======== Data under study ========

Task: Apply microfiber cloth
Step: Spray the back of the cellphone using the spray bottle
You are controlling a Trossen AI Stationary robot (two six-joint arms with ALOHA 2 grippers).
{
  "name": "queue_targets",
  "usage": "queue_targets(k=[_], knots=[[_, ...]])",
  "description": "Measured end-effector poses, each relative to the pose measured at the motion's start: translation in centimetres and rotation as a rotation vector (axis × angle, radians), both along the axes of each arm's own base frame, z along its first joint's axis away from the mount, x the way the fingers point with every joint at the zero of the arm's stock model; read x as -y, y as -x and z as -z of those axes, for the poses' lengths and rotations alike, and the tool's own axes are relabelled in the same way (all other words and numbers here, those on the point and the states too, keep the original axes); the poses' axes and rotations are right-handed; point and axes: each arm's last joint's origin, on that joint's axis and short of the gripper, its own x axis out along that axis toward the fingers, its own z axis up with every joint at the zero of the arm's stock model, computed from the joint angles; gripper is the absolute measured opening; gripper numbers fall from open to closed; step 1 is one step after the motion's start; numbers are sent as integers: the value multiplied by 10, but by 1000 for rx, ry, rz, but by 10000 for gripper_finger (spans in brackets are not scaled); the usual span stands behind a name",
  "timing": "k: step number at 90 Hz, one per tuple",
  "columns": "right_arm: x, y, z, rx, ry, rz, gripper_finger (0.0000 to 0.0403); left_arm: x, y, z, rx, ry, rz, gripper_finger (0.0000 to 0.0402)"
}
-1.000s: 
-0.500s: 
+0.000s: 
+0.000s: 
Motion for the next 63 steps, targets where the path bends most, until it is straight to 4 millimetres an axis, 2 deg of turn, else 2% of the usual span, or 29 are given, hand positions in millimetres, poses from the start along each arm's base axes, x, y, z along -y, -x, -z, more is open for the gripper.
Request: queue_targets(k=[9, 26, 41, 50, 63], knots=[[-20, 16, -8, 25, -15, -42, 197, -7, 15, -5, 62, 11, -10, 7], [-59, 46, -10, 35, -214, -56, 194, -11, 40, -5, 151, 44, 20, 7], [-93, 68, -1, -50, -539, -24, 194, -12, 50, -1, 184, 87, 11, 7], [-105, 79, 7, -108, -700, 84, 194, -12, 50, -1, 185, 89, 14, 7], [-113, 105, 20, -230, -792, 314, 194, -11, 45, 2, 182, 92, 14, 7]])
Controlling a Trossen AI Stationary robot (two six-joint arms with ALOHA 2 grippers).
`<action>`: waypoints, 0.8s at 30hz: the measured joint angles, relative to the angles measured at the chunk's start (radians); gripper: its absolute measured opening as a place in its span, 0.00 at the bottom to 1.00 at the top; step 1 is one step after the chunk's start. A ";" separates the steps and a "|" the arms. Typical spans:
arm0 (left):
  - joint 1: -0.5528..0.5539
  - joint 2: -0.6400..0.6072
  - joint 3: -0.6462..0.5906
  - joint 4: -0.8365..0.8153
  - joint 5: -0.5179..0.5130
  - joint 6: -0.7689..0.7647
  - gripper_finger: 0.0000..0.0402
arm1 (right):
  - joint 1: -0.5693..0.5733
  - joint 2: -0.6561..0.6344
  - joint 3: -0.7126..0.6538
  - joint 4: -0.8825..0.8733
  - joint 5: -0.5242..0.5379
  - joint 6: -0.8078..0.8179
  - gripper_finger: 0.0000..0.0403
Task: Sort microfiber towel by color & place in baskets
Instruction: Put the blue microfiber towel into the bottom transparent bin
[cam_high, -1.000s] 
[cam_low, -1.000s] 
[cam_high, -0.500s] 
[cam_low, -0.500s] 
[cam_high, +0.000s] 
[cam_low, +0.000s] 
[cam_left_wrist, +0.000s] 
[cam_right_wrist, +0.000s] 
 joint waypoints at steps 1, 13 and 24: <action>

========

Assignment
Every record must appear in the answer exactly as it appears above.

Task response
Task: Apply microfiber cloth
Step: Spray the back of the cellphone using the spray bottle
You are controlling a Trossen AI Stationary robot (two six-joint arms with ALOHA 2 grippers).
{
  "name": "queue_targets",
  "usage": "queue_targets(k=[_], knots=[[_, ...]])",
  "description": "Measured end-effector poses, each relative to the pose measured at the motion's start: translation in centimetres and rotation as a rotation vector (axis × angle, radians), both along the axes of each arm's own base frame, z along its first joint's axis away from the mount, x the way the fingers point with every joint at the zero of the arm's stock model; read x as -y, y as -x and z as -z of those axes, for the poses' lengths and rotations alike, and the tool's own axes are relabelled in the same way (all other words and numbers here, those on the point and the states too, keep the original axes); the poses' axes and rotations are right-handed; point and axes: each arm's last joint's origin, on that joint's axis and short of the gripper, its own x axis out along that axis toward the fingers, its own z axis up with every joint at the zero of the arm's stock model, computed from the joint angles; gripper is the absolute measured opening; gripper numbers fall from open to closed; step 1 is one step after the motion's start; numbers are sent as integers: the value multiplied by 10, but by 1000 for rx, ry, rz, but by 10000 for gripper_finger (spans in brackets are not scaled); the usual span stands behind a name",
  "timing": "k: step number at 90 Hz, one per tuple",
  "columns": "right_arm: x, y, z, rx, ry, rz, gripper_finger (0.0000 to 0.0403); left_arm: x, y, z, rx, ry, rz, gripper_finger (0.0000 to 0.0402)"
}
-1.000s: 
-0.500s: 
+0.000s: 
+0.000s: 
Motion for the next 63 steps, targets where the path bends most, until it is straight to 4 millimetres an axis, 2 deg of turn, else 2% of the usual span, or 29 are given, hand positions in millimetres, poses from the start along each arm's base axes, x, y, z along -y, -x, -z, more is open for the gripper.
Request: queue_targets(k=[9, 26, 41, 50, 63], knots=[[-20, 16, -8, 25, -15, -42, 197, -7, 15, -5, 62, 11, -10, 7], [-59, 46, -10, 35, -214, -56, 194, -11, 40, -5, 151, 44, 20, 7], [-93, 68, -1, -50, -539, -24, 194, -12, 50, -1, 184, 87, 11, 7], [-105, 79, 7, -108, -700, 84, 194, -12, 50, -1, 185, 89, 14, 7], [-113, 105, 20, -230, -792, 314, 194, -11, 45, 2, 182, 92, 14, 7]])
Controlling a Trossen AI Stationary robot (two six-joint arms with ALOHA 2 grippers).
`<action>`: waypoints, 0.8s at 30hz: the measured joint angles, relative to the angles measured at the chunk's start (radians); gripper: its absolute measured opening as a place in its span, 0.00 at the bottom to 1.00 at the top; step 1 is one step after the chunk's start. A ";" separates the steps and a "|" the arms. Typical spans:
arm0 (left):
  - joint 1: -0.5528..0.5539
  - joint 2: -0.6400..0.6072
  - joint 3: -0.6462..0.5906
  - joint 4: -0.8365..0.8153
  - joint 5: -0.5179..0.5130
  - joint 6: -0.7689..0.7647
  - gripper_finger: 0.0000..0.0402
arm1 (right):
  - joint 1: -0.5693..0.5733
  - joint 2: -0.6561..0.6344
  - joint 3: -0.7126..0.6538
  - joint 4: -0.8825..0.8733
  - joint 5: -0.5242..0.5379
  - joint 6: -0.8078..0.8179
  - gripper_finger: 0.0000..0.0403
Task: Sort microfiber towel by color & place in baskets
Instruction: Put the blue microfiber towel into the bottom transparent bin
[cam_high, -1.000s] 
[cam_low, -1.000s] 
[cam_high, -0.500s] 
[cam_low, -0.500s] 
[cam_high, +0.000s] 
[cam_low, +0.000s] 
[cam_left_wrist, +0.000s] 
[cam_right_wrist, +0.000s] 
 joint waypoints at steps 1, 13 and 24: <action>

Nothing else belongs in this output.